Devicescape CEO Dave Fraser said the San Bruno, California-based ISV was founded in 2002 and brought its first product, the Devicescape Agent for WiFi security, to market in 2005. It has some 60 OEMs for the product, including Nokia, RIM, Palm, and Sharp.
In February this year, it launched the connection manager, Devicespace Connect, which it touts as enabling WiFi connectivity to over 300 networks around the world. The idea is that subscribers to a given service, say from T-Mobile or Swisscom, can connect easily at hotspots with which it is affiliated and be billed by their regular provider.
Fraser said a future version of the client due out in March 2008 will also allow ad hoc connectivity via a credit card transaction, though that will also require deeper relationships with the network operators.
The client is not designed for laptops, but for the increasingly wide range of other devices that are becoming WiFi enabled. Many of them, such as cameras, media players and games consoles, don’t come with a browser, and some don’t even have a screen, so the normal log-on process of clicking on a client and filling in credentials in order to connect is not possible, said Fraser.
The Devicescape Connect agent already appears on the online catalog on the N95 and will soon do the same on the Eseries business smart phone range. Users will think it’s already on there, but in fact the first time you click on it, it is downloaded and you are invited to register for the service, Fraser said.

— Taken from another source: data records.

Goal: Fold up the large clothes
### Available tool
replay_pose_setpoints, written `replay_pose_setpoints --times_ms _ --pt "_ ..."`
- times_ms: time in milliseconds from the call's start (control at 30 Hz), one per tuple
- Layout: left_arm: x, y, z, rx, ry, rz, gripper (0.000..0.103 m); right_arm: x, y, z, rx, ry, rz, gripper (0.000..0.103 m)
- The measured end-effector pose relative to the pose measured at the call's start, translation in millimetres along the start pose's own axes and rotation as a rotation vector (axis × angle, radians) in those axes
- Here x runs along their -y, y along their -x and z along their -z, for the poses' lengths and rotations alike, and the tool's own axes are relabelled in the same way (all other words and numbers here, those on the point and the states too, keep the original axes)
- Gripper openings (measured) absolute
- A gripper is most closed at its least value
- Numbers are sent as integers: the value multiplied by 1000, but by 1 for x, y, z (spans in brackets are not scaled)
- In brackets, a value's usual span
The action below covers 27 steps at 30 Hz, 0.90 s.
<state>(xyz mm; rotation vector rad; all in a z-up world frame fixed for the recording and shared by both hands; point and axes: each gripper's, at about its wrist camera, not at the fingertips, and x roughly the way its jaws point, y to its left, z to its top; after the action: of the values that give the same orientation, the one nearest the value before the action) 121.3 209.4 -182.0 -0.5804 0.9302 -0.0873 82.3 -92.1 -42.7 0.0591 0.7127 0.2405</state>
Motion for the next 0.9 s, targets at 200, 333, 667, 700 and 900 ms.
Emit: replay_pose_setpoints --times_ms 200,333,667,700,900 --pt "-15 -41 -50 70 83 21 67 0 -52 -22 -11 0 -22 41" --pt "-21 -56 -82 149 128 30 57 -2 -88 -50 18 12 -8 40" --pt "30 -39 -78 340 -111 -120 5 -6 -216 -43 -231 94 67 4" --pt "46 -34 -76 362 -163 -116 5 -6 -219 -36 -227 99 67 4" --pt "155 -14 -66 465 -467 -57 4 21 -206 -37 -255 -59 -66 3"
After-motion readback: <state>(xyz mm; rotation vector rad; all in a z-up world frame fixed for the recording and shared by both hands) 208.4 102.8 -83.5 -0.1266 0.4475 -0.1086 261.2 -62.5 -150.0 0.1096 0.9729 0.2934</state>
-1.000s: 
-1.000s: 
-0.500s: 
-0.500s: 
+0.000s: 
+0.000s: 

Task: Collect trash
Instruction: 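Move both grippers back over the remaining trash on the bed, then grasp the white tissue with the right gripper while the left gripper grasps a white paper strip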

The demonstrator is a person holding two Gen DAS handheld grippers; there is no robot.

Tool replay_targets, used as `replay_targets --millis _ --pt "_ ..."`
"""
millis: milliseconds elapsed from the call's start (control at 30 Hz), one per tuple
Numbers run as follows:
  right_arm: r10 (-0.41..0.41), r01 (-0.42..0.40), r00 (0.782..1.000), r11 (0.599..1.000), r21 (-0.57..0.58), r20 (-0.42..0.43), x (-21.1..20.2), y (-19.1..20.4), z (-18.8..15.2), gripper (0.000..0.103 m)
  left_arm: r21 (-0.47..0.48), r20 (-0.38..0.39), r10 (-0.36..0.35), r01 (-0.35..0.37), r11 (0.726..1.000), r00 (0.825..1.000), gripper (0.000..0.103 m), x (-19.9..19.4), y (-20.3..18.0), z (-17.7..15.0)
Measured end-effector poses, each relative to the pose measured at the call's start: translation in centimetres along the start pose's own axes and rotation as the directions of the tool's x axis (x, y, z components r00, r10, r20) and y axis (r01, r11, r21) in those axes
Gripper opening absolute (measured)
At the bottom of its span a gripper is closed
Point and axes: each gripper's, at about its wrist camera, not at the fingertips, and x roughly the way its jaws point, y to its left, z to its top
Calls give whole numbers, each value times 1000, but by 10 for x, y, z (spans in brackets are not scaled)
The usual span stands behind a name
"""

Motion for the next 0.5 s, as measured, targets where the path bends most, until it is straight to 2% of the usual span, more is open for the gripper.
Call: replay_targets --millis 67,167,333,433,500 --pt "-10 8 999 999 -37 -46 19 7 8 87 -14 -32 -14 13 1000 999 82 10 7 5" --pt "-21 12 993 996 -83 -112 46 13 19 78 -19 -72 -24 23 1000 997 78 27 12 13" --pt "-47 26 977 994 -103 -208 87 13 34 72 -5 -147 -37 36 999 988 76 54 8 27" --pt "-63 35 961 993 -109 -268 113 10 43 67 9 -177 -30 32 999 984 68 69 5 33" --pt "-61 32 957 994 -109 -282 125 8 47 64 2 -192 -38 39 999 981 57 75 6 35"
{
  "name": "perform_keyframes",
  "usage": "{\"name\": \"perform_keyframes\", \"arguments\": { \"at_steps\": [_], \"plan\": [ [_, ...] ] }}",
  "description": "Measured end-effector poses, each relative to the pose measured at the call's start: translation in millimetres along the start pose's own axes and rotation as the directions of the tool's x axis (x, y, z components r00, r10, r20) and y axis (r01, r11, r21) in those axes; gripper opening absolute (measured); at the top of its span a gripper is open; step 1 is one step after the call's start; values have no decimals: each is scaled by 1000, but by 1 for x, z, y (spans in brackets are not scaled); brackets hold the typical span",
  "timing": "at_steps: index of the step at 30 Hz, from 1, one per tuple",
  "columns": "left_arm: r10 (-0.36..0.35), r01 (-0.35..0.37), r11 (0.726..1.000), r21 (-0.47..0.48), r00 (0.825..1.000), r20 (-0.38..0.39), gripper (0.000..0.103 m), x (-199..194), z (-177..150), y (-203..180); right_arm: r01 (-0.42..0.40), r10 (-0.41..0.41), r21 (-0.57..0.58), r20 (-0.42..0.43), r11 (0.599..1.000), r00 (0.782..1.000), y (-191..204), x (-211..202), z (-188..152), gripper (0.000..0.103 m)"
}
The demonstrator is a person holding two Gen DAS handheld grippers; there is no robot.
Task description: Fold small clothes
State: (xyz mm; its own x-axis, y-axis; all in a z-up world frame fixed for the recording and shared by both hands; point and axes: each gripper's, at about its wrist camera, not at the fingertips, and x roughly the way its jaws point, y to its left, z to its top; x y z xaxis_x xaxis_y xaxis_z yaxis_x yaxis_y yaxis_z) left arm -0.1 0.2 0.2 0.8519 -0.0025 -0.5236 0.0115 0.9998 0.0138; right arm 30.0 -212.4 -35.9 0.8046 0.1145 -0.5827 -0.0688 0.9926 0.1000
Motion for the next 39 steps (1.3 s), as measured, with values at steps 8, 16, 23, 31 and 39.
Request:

Nokia is leaving the client with its original product name, whereas most of the other companies to which Devicescape is talking prefer to re-brand it as their own. That said, the back end of the service is still managed by Devicescape on its server farm, and users can notify it of additional WiFi networks they want to add to the service on a web site, which regardless of the branding, reports back to a common database. We can usually another network or hotspot overnight, he said.
Fraser said the Connect software can almost be thought of as the equivalent of an iPass agent but for the non-PC world. However, he said there are differences in the business model, in that Devicespace doesn’t get involved in the billing process, leaving that to the network to which the user subscribes. When it adds the ad hoc connections, he said it will become a financial intermediary and will thus need to deepen its relations with network operators.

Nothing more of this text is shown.